(How to complete this task) As you work through the listing, transcribe every line exactly as it reads.

(Collected material)
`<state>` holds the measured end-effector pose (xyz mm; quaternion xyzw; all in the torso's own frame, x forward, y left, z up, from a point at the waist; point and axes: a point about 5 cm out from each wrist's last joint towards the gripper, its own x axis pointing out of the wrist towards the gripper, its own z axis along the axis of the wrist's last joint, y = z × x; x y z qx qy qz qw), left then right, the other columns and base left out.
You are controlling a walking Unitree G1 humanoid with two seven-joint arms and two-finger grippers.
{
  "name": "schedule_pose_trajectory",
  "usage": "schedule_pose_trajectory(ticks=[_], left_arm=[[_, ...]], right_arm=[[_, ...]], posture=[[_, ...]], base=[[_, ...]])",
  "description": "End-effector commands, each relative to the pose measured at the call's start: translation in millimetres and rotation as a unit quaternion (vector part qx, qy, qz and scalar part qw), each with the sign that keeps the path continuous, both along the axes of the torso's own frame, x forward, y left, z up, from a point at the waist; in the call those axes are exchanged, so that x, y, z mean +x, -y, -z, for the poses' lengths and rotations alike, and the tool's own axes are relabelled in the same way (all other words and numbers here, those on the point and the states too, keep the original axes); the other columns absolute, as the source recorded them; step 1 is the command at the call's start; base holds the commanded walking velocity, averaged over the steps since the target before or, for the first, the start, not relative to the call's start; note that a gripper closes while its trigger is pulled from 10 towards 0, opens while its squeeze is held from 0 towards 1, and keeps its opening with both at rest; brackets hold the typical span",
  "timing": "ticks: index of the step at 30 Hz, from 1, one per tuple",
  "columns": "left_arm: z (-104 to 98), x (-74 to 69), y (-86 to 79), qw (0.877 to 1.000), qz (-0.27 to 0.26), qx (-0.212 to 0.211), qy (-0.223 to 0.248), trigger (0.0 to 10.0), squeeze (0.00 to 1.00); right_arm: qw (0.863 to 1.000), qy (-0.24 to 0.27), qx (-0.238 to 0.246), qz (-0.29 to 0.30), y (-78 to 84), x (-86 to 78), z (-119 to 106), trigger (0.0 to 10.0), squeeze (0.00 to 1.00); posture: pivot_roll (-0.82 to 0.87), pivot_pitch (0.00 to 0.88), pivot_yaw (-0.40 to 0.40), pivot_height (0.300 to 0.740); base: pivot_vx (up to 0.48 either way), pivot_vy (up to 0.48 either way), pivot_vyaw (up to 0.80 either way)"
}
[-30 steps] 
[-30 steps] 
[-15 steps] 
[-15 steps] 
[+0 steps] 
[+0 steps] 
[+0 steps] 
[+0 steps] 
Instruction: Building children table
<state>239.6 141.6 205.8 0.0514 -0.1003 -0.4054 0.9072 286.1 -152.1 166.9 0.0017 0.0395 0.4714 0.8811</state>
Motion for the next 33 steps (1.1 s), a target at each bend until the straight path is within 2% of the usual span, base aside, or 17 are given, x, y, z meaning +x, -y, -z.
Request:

(Answer to the exercise)
`<state>` holds the measured end-effector pose (xyz mm; quaternion xyzw; all in the torso's own frame, x forward, y left, z up, from a point at the waist; point and axes: a point about 5 cm out from each wrist's last joint towards the gripper, its own x axis pointing out of the wrist towards the gripper, its own z axis along the axis of the wrist's last joint, y = z × x; x y z qx qy qz qw), left then right, the other columns and base left out.
You are controlling a walking Unitree G1 humanoid with two seven-joint arms and two-finger grippers.
{
  "name": "schedule_pose_trajectory",
  "usage": "schedule_pose_trajectory(ticks=[_], left_arm=[[_, ...]], right_arm=[[_, ...]], posture=[[_, ...]], base=[[_, ...]])",
  "description": "End-effector commands, each relative to the pose measured at the call's start: translation in millimetres and rotation as a unit quaternion (vector part qx, qy, qz and scalar part qw), each with the sign that keeps the path continuous, both along the axes of the torso's own frame, x forward, y left, z up, from a point at the waist; in the call those axes are exchanged, so that x, y, z mean +x, -y, -z, for the poses' lengths and rotations alike, and the tool's own axes are relabelled in the same way (all other words and numbers here, those on the point and the states too, keep the original axes); the other columns absolute, as the source recorded them; step 1 is the command at the call's start; base holds the commanded walking velocity, averaged over the steps since the target before or, for the first, the start, not relative to the call's start; note that a gripper closes while its trigger is pulled from 10 towards 0, opens while its squeeze is held from 0 towards 1, and keeps its opening with both at rest; brackets hold the typical span",
  "timing": "ticks: index of the step at 30 Hz, from 1, one per tuple",
  "columns": "left_arm: z (-104 to 98), x (-74 to 69), y (-86 to 79), qw (0.877 to 1.000), qz (-0.27 to 0.26), qx (-0.212 to 0.211), qy (-0.223 to 0.248), trigger (0.0 to 10.0), squeeze (0.00 to 1.00); right_arm: qw (0.863 to 1.000), qy (-0.24 to 0.27), qx (-0.238 to 0.246), qz (-0.29 to 0.30), y (-78 to 84), x (-86 to 78), z (-119 to 106), trigger (0.0 to 10.0), squeeze (0.00 to 1.00); posture: pivot_roll (-0.82 to 0.87), pivot_pitch (0.00 to 0.88), pivot_yaw (-0.40 to 0.40), pivot_height (0.300 to 0.740); base: pivot_vx (up to 0.48 either way), pivot_vy (up to 0.48 either way), pivot_vyaw (up to 0.80 either way)"
}
[-30 steps] 
[-30 steps] 
[-15 steps] 
[-15 steps] 
[+0 steps] 
[+0 steps] 
[+0 steps] 
[+0 steps] 
Instruction: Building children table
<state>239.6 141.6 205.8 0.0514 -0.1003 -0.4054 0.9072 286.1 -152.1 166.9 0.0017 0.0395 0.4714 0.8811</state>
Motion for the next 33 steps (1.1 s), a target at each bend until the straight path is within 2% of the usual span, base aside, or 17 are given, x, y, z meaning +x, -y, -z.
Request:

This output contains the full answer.